Thursday, 24 December 2015

London the Greed

Vince Cable said that London is “a giant suction machine draining the life out of the rest of the country”. Simon Jenkins,in an article on The Guardian lists some of the greedy as well useless project London benefited herself, from the crazy and unsustainable Garden Bridge over the Thames (£ 100mil and rising), the new West Ham Football Team's ground (well above £ 700mil), or the absurd ideas of a "Bicycle Highway" and of a "Floating Cycle Lane". Not last nor least the CrossRail 1 and 2 projects, respectively 15 and 27 billions of pounds, which only purpose is to move working people out of the city and let them crawling every day along the tunnel till their jobs.  Forget the idea that money are given to London because London can create jobs and so make more money. London is creating jobs because she's receiving money. Depriving the rest of the country of investments and infrastructures London drains life from the other regions, forcing people to move to London (busting the house market), keeping the rest of the Country into the impossibility to produce what it needs (making it a perfect market for goods produced in or imported through London). Any investment is finalized to benefit a specific economic aristocracy whose interests are set in London. 

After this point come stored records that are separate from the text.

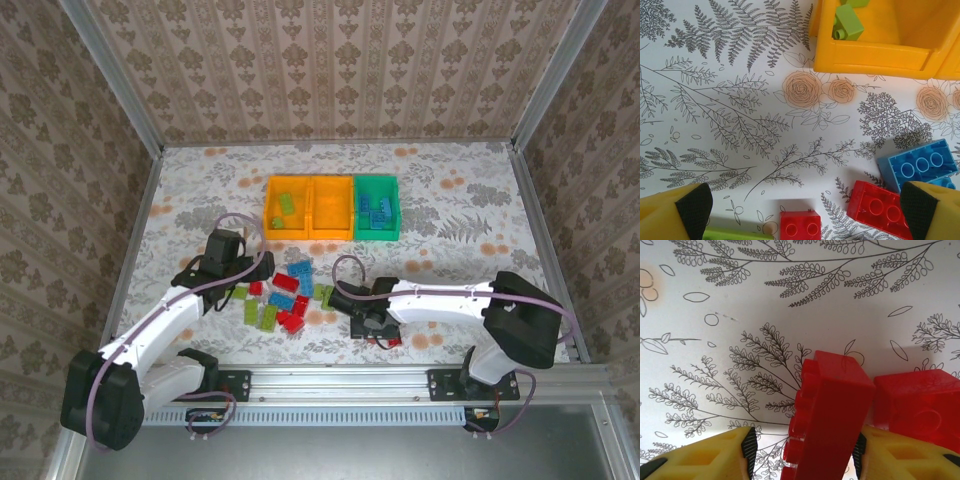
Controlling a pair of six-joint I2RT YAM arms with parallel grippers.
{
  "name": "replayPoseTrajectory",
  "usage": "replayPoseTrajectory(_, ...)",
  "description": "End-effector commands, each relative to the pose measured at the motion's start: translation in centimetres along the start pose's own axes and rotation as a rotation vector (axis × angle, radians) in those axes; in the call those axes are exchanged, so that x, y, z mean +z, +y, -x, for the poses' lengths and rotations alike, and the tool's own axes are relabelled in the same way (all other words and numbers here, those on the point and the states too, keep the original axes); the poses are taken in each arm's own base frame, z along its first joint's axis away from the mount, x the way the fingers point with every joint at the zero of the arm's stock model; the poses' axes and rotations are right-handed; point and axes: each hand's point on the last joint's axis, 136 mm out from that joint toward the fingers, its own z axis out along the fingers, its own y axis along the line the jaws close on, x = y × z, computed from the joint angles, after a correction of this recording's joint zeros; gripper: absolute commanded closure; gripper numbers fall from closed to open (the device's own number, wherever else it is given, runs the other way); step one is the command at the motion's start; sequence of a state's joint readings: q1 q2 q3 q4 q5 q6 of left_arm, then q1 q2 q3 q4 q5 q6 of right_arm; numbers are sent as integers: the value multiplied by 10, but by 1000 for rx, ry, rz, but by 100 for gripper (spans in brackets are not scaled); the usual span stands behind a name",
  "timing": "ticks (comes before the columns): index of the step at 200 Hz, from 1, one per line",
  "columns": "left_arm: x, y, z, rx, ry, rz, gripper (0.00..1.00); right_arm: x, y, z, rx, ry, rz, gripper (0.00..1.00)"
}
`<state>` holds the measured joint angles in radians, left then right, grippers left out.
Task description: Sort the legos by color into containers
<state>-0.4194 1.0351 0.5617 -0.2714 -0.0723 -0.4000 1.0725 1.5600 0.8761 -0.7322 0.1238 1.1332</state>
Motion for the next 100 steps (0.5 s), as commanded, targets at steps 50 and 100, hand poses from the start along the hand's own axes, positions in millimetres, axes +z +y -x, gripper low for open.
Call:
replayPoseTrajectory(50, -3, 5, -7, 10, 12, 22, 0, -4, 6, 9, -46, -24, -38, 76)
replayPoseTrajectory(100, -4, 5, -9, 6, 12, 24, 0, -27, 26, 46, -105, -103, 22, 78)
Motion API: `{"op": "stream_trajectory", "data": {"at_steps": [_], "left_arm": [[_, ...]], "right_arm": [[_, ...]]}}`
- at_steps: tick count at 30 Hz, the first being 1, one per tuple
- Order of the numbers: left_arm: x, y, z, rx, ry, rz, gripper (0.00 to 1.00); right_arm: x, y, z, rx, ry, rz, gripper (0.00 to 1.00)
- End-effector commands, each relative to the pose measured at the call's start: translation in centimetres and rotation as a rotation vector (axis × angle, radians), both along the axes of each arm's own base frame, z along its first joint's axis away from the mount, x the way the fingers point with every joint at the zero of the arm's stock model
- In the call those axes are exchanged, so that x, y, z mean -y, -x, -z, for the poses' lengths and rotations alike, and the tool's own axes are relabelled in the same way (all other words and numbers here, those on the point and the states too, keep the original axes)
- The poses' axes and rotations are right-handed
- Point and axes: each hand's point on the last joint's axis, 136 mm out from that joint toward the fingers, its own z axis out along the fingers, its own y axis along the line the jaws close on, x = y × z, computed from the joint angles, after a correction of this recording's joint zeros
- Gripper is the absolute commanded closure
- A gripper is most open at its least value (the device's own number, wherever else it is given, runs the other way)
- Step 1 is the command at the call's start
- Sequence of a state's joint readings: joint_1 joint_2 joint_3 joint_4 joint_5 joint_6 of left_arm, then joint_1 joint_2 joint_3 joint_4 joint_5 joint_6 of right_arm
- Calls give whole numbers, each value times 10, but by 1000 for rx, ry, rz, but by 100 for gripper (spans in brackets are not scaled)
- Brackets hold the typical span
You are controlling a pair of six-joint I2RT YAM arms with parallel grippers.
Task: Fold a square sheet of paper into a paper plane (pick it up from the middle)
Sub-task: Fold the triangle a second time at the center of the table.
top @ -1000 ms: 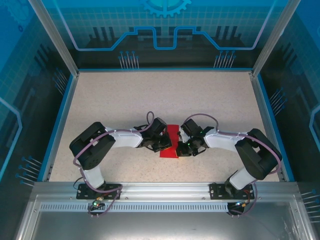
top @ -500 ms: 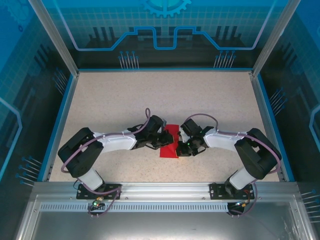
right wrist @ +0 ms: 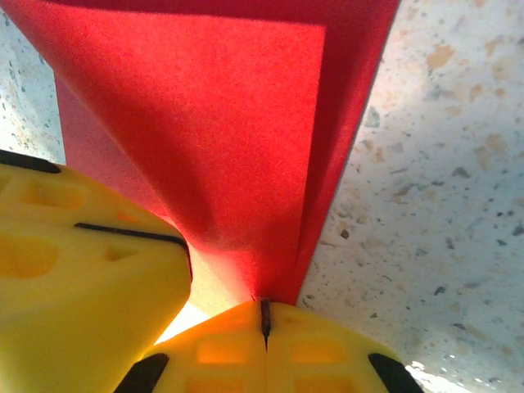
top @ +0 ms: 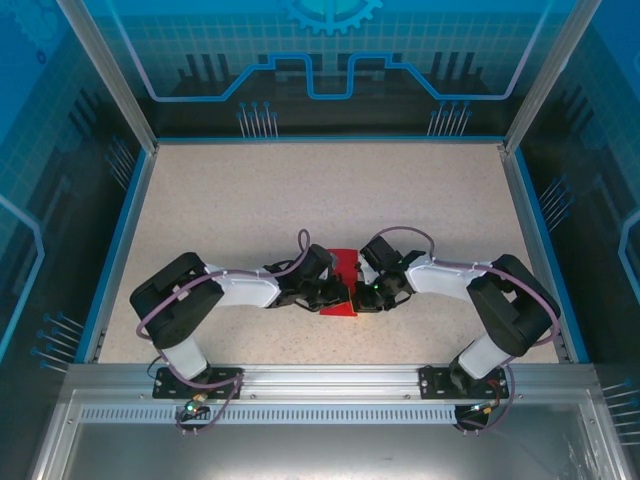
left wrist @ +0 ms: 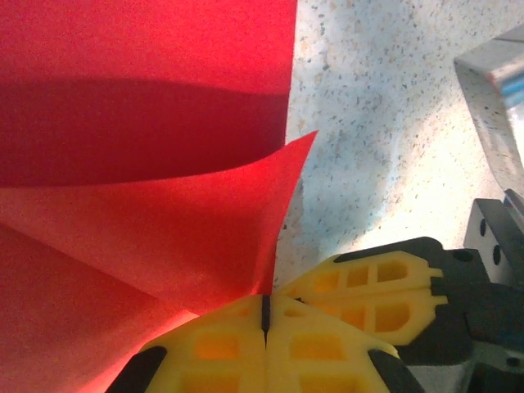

To find out how much UK is London-centric just open Google Maps. Select Milton Keynes, in Buckinghamshire. It's a not unimportant centre, it's Red Bull F1 Team's headquarters, which position is roughly midway between Oxford and Cambridge, two other centres not lacking in importance. The last one is at the vertex of an isosceles triangle, with Oxford and London at the two ends of the triangle's base. Now check the directions between all these centres using public transports. Milton Keynes-Oxford (less than 30 miles) requires an hour and 35 minutes via bus (you need to change coach, in Bedford I think, since there's no direct link) or even 2 hours via train, since you need to head off North till Coventry and then going South again. Milton Keynes-Cambridge (not even 40 miles) requires more than 1 hour and an half, since there's no direct link at all and you need to travel down to London town and then up again to Cambridge. The same if you want to travel from Oxford to Cambridge or vice versa (roughly 66 miles): down to London and then up again Northwards in a journey which will take 2 hours and an half roughly. The other way round through Birmingham is not to mention at all, taking the double of the time. Instead, travelling to London from any of these towns will not take an hour in all. I think this picture of the UK Railways network, shaped like the spokes of a bicycle's wheel with the Capital city as its fulcrum, explains clearly why you need so much time to move between cities different than London and what Vince Cable and Simon Jenkins mean when talking about London.